I bought my first performance car when I turned 20 as well. It was a 3000gt twin turbo. Back then insurance cost me nearly 2k. I can't begin to imagine how much it costs now but I'd guess it will be more


----------



## samgtr (Aug 4, 2010)

JTJUDGE said:


> I bought my first performance car when I turned 20 as well. It was a 3000gt twin turbo. Back then insurance cost me nearly 2k. I can't begin to imagine how much it costs now but I'd guess it will be more


I always wondered how the 3000gt is to drive as its a v6 twin turbo? And 4 wheel drive.. On paper it looks good but i think it was overweight big time


----------



## Mookistar (Feb 5, 2004)

samgtr said:


> I always wondered how the 3000gt is to drive as its a v6 twin turbo? And 4 wheel drive.. On paper it looks good but i think it was overweight big time


As Evo magazine said, 'It's a lot of Awful car for the money'


----------



## JTJUDGE (Nov 21, 2011)

samgtr said:


> I always wondered how the 3000gt is to drive as its a v6 twin turbo? And 4 wheel drive.. On paper it looks good but i think it was overweight big time


Heavy yes but faster stock vs stock if you go by YouTube. If I'm honest, and I may feel differently if I drove one now, but it was a better drive. Mine was around 330bhp atw. Certainly at the time it had a cooler interior. It was a gt car though. I raced the shit out of it, everywhere was redlined. I sold it for a tt 300zx that blew a turbo after 2 days


----------



## Mookistar (Feb 5, 2004)

more to the point, who waits till they are 20 to take their test


----------



## JTJUDGE (Nov 21, 2011)

Mookistar said:


> more to the point, who waits till they are 20 to take their test


Christ I missed that part. I passed 2 months after turning 17 and crashed 2 months after that into a stack of hay bales


----------



## R34nov80 (Dec 5, 2007)

Google UK insurance group 1, close your eyes and pick one out.

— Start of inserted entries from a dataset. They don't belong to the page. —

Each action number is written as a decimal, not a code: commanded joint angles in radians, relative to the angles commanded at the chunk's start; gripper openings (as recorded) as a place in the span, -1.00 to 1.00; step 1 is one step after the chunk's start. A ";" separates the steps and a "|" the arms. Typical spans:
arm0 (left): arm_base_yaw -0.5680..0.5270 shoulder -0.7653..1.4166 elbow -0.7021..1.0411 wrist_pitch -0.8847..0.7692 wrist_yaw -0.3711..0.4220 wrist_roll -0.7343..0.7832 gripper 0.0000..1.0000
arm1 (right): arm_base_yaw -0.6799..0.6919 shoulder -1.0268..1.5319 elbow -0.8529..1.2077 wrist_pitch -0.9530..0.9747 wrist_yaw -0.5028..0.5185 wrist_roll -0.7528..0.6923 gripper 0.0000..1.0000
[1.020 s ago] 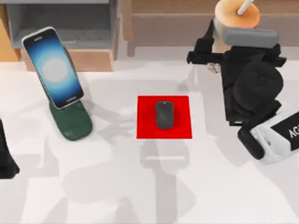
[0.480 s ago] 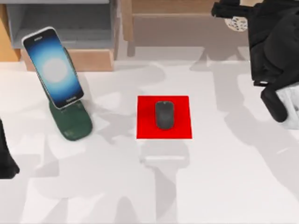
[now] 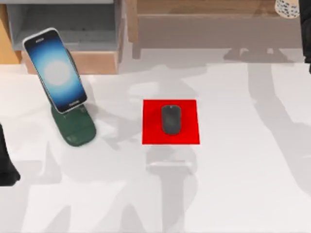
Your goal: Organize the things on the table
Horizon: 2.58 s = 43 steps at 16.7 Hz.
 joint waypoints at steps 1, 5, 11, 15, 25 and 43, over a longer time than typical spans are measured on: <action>0.000 0.000 0.000 0.000 0.000 0.000 1.00 | -0.023 0.001 0.014 -0.027 -0.014 0.000 -1.00; 0.000 0.000 0.000 0.000 0.000 0.000 1.00 | -0.092 0.020 0.087 -0.130 -0.078 -0.003 -1.00; 0.000 0.000 0.000 0.000 0.000 0.000 1.00 | -0.141 0.072 0.209 -0.275 -0.184 -0.009 -1.00; 0.000 0.000 0.000 0.000 0.000 0.000 1.00 | -0.158 0.095 0.276 -0.356 -0.242 -0.015 -1.00; 0.000 0.000 0.000 0.000 0.000 0.000 1.00 | -0.171 0.110 0.328 -0.426 -0.290 -0.022 -1.00; 0.000 0.000 0.000 0.000 0.000 0.000 1.00 | -0.210 -0.063 0.000 -0.143 -0.544 -0.214 -1.00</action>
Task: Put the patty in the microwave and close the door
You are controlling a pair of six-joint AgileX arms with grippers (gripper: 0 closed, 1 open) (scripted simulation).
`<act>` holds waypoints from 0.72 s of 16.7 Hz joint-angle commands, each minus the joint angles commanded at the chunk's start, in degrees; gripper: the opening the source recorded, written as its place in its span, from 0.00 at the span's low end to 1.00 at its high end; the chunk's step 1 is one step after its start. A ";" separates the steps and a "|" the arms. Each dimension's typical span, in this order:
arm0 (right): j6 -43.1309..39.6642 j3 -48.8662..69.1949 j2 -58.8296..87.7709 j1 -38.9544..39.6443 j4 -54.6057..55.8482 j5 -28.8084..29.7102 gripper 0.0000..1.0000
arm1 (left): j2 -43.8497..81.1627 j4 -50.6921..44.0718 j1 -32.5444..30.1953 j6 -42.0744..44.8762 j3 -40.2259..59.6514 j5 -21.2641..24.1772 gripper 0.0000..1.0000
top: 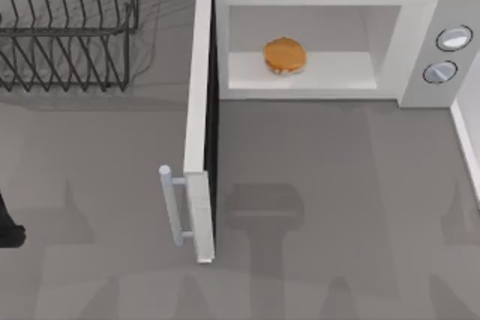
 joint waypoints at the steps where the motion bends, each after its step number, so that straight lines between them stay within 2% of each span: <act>1: 0.00 0.00 0.00 0.00 0.00 0.00 1.00 | 0.00 0.00 0.00 0.00 0.00 0.00 0.55; 8: 0.00 0.00 0.00 0.00 0.00 0.00 1.00 | 0.00 0.00 0.00 0.00 0.00 0.00 0.02; 12: 0.00 0.00 0.00 0.00 0.00 0.00 1.00 | 0.00 0.00 0.00 0.00 0.00 0.00 0.00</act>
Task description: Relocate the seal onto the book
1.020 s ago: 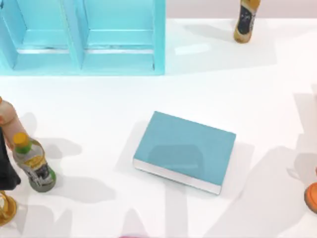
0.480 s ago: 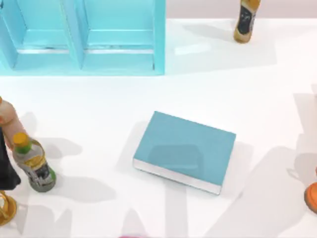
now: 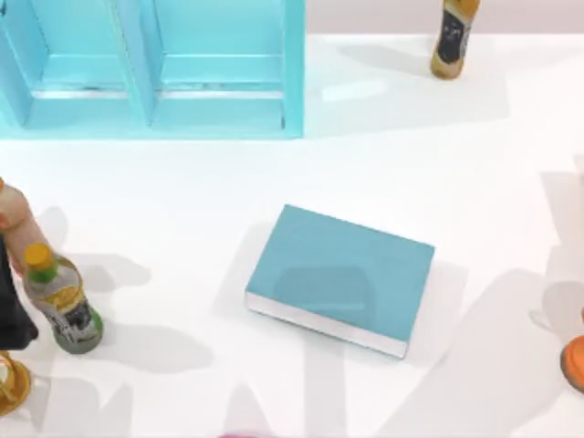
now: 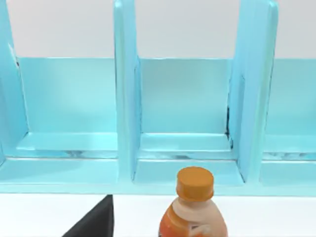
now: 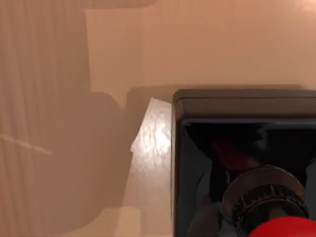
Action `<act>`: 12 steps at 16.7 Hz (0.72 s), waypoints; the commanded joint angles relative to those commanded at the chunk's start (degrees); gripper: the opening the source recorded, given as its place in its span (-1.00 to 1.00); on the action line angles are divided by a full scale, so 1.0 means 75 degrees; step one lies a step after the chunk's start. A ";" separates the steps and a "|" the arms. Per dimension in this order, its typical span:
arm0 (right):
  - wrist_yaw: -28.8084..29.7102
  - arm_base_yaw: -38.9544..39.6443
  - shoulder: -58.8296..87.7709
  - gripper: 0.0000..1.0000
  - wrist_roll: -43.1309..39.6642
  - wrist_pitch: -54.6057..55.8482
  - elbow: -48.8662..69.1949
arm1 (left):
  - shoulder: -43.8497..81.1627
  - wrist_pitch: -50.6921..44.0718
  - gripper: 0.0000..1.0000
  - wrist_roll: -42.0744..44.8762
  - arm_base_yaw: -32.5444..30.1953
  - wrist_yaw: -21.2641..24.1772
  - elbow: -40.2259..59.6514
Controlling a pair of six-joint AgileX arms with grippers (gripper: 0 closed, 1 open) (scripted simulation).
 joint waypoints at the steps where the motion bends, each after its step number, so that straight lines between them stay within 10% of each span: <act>1: 0.0000 0.0000 0.0000 -1.00 0.0000 0.0000 0.0000 | 0.0000 0.0000 1.00 0.0000 0.0000 0.0000 0.0000; 12: 0.0007 0.1985 -0.0663 -1.00 0.2004 -0.2836 0.2036 | 0.0000 0.0000 1.00 0.0000 0.0000 0.0000 0.0000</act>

That's the best thing you can do, saves you the money you would be wasting if were in fact 23 years old and able to afford to run and insure an r33 .

Then when you turn 23 you can take the thousands and thousands of pounds you have save from driving that Hyundai i10 for the last three years and go out and get that skyline r33 you have always wanted.


----------



## Moff (Sep 27, 2004)

Interested to hear the costs.... !


----------



## Trev (Nov 1, 2003)

I would be seriously amazed if they even quote you.

And it would be FULLY COMP only - they would insist because of the car it is.


----------



## LiamGTR (Nov 26, 2006)

Expect around £3-4k


----------



## jaycabs (Nov 16, 2007)

Always some one out there that will insure you but the costs just wont be worth it unless youve got nice bundles of cash just laying around lol. 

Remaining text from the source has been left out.